• **Goal of the exercise**: The line containing "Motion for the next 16" marks the end: output every line of the data up to it, and that line too, exactly as written.

• **Input data**:
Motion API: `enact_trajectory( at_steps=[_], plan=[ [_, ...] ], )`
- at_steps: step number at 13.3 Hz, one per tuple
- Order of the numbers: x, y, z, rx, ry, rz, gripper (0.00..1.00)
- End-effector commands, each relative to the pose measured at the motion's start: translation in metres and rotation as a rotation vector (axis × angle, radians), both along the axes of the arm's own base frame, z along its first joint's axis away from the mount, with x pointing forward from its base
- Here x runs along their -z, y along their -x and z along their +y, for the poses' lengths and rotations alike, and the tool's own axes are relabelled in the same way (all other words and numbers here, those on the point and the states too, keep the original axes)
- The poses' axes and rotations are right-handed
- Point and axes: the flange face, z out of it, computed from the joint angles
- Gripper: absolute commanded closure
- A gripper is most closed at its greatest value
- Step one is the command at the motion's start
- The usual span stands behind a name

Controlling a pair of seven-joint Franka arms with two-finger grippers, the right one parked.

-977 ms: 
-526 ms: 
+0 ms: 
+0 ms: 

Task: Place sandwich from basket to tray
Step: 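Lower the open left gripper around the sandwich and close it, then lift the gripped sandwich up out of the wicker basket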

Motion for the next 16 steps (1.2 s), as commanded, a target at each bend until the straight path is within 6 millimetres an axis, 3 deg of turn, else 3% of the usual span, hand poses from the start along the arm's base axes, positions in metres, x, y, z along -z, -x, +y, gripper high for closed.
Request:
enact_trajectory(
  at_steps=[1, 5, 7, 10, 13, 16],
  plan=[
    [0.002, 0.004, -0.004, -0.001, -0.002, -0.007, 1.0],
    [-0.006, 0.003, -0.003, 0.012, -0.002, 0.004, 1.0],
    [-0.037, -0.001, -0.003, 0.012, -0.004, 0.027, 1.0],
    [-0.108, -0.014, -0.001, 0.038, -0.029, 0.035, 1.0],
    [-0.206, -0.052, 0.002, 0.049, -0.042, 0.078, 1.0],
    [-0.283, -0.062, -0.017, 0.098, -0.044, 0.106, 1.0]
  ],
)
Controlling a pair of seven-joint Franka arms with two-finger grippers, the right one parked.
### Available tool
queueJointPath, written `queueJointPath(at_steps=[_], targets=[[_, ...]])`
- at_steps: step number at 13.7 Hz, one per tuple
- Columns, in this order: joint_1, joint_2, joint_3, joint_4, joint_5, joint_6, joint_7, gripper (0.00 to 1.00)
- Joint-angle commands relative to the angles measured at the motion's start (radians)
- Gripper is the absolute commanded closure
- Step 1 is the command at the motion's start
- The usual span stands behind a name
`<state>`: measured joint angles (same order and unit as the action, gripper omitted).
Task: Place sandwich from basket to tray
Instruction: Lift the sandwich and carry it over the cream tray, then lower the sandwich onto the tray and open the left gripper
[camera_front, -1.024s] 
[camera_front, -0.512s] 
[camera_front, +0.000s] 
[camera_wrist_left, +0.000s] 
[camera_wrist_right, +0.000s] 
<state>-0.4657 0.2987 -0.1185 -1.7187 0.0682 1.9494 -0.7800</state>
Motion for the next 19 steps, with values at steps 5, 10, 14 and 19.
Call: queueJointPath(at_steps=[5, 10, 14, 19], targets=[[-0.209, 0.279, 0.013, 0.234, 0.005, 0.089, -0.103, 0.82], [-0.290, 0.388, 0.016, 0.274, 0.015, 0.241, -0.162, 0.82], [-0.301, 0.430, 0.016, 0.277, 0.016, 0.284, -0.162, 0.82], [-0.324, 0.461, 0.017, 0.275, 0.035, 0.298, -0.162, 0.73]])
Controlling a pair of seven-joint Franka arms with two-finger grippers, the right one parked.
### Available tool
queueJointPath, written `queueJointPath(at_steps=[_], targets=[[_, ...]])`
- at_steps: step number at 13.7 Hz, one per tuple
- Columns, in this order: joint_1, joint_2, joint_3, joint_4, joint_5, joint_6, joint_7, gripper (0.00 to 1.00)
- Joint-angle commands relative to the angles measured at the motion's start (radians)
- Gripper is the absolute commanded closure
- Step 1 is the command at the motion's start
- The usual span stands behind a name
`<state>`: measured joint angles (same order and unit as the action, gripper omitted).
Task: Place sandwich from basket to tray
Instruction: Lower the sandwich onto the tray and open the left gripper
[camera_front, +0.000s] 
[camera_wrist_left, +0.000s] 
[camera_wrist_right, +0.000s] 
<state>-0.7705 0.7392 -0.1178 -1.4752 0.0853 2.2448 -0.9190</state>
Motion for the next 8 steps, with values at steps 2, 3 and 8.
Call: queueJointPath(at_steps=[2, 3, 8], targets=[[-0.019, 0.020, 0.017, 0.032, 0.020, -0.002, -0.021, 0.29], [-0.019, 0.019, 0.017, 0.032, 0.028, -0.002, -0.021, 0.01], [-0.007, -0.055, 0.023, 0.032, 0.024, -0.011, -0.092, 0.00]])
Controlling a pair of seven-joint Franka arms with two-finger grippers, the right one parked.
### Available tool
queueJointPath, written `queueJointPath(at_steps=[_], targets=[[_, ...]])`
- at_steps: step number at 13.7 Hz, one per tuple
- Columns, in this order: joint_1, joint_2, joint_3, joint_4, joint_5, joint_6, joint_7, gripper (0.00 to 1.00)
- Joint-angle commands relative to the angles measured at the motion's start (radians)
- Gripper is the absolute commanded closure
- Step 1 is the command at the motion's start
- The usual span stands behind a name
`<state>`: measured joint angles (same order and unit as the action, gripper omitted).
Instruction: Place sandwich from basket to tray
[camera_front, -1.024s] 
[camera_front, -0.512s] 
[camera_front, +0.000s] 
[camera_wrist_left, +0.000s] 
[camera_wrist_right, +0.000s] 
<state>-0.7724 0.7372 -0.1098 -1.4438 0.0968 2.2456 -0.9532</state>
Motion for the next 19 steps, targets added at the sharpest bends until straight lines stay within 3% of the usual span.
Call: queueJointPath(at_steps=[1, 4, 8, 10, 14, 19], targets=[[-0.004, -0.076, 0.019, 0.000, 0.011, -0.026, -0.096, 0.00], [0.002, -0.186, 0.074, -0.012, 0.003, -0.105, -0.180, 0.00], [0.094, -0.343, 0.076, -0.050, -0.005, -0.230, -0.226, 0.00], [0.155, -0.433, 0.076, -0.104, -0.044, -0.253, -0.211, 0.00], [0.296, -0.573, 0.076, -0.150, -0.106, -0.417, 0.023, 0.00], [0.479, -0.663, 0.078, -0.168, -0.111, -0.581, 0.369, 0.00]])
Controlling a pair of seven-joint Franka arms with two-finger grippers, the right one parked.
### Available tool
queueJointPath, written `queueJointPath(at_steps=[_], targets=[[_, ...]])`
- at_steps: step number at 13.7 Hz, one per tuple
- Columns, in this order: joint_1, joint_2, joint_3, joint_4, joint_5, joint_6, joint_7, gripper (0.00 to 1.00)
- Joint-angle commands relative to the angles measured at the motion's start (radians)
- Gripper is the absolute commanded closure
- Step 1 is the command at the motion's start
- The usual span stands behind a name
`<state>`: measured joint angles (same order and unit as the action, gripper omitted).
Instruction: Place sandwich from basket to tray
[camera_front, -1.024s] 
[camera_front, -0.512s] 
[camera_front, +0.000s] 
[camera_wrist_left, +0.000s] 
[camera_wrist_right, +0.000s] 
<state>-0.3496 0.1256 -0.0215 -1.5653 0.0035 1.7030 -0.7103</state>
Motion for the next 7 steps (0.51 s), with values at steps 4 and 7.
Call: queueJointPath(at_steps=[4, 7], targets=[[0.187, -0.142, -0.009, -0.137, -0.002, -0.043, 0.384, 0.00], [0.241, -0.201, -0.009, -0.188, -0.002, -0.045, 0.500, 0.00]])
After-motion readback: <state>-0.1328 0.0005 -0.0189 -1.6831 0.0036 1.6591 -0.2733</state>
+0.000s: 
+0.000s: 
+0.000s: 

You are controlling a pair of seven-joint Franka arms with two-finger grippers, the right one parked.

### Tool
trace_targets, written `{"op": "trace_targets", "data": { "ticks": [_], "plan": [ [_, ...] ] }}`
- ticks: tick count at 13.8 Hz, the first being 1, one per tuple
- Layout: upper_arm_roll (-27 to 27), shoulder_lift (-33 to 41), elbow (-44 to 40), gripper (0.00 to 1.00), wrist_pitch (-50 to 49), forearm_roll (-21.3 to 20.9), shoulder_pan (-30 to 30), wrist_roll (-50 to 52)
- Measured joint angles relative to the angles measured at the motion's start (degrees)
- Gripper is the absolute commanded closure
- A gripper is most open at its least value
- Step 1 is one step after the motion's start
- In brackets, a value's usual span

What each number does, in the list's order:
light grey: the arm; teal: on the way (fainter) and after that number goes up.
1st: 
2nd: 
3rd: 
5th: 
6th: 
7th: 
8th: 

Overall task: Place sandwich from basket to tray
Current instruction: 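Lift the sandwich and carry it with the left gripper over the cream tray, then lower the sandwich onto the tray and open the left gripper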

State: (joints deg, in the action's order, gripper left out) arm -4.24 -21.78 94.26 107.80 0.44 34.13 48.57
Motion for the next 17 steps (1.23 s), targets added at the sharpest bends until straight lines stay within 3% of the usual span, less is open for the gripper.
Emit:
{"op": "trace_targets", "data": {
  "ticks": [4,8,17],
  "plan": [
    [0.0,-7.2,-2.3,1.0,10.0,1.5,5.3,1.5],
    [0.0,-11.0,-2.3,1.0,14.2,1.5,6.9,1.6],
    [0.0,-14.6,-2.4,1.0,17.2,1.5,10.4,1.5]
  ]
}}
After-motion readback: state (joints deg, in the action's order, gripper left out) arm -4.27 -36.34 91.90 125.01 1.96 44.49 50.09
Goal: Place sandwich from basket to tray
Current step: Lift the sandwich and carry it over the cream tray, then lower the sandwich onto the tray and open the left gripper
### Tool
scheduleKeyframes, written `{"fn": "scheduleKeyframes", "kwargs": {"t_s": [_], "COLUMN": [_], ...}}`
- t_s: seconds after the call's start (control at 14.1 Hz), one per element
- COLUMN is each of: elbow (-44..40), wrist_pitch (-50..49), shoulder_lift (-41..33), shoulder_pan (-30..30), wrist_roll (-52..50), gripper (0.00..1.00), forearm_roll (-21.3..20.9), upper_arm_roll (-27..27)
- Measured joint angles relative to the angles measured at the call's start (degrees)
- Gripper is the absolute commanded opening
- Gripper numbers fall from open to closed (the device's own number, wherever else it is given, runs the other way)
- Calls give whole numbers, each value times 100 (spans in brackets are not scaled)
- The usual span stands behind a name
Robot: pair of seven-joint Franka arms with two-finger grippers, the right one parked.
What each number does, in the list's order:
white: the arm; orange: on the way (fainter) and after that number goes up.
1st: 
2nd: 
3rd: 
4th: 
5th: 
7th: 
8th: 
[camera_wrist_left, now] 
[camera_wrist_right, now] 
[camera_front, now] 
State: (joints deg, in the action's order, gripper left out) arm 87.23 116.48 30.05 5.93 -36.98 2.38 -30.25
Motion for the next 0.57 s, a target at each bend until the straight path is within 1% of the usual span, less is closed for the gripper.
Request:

• **Solution for this problem**:
Motion API: `enact_trajectory( at_steps=[_], plan=[ [_, ...] ], )`
- at_steps: step number at 13.3 Hz, one per tuple
- Order of the numbers: x, y, z, rx, ry, rz, gripper (0.00..1.00)
- End-effector commands, each relative to the pose measured at the motion's start: translation in metres and rotation as a rotation vector (axis × angle, radians), both along the axes of the arm's own base frame, z along its first joint's axis away from the mount, with x pointing forward from its base
- Here x runs along their -z, y along their -x and z along their +y, for the poses' lengths and rotations alike, and the tool's own axes are relabelled in the same way (all other words and numbers here, those on the point and the states too, keep the original axes)
- The poses' axes and rotations are right-handed
- Point and axes: the flange face, z out of it, computed from the joint angles
- Gripper: absolute commanded closure
- A gripper is most closed at its greatest value
- Step one is the command at the motion's start
- The usual span stands behind a name

Controlling a pair of seven-joint Franka arms with two-finger grippers, the right one parked.

-977 ms: 
-526 ms: 
+0 ms: 
+0 ms: 

Task: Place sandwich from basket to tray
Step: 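Lower the open left gripper around the sandwich and close it, then lift the gripped sandwich up out of the wicker basket
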
Motion for the next 16 steps (1.2 s), as commanded, a target at each bend until the straight path is within 6 millimetres an axis, 3 deg of turn, else 3% of the usual span, hand poses from the start along the arm's base axes, positions in metres, x, y, z along -z, -x, +y, gripper high for closed.

No further response is needed.